The task: An exact transcript is required of the lines below, from the one containing "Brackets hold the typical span" through the very last; leave every picture out of it.
Information provided START
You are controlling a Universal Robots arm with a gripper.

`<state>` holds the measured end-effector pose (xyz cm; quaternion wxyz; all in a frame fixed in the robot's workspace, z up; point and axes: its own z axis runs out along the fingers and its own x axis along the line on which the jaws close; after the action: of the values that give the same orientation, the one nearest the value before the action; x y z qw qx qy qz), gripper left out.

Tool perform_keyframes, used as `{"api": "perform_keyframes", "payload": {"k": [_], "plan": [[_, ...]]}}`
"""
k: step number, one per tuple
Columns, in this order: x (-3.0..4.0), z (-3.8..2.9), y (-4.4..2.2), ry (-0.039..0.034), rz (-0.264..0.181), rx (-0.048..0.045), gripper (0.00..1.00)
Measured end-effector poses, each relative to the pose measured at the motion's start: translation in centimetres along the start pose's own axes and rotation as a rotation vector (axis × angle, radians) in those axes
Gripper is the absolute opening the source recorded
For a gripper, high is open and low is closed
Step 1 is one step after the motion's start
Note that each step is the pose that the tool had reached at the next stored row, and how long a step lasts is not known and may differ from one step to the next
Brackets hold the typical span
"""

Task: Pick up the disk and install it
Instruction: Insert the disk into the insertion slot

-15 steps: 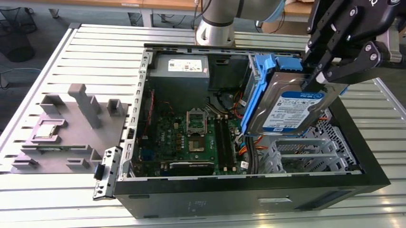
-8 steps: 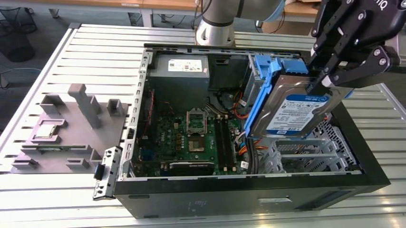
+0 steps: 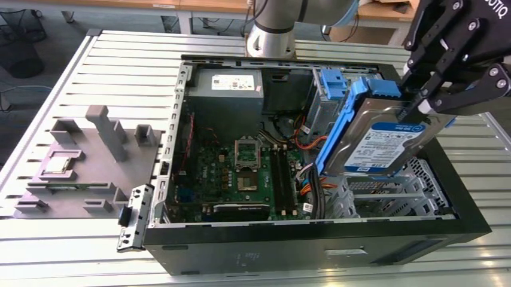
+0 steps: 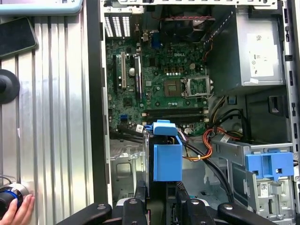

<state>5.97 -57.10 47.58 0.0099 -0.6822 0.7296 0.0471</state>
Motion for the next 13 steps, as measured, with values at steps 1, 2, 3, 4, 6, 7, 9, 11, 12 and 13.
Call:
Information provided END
Your solution:
Brackets hold the typical span
"""

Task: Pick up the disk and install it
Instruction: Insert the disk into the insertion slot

-15 steps: 
-8 steps: 
+0 steps: 
+0 steps: 

<state>5.97 -57.10 47.58 0.0099 -0.6822 0.7296 0.0471</state>
Motion for the next 13 steps, as measured, with values at steps 1, 2, 3, 4, 6, 7, 9, 11, 12 and 13.
Call:

This completes the required output.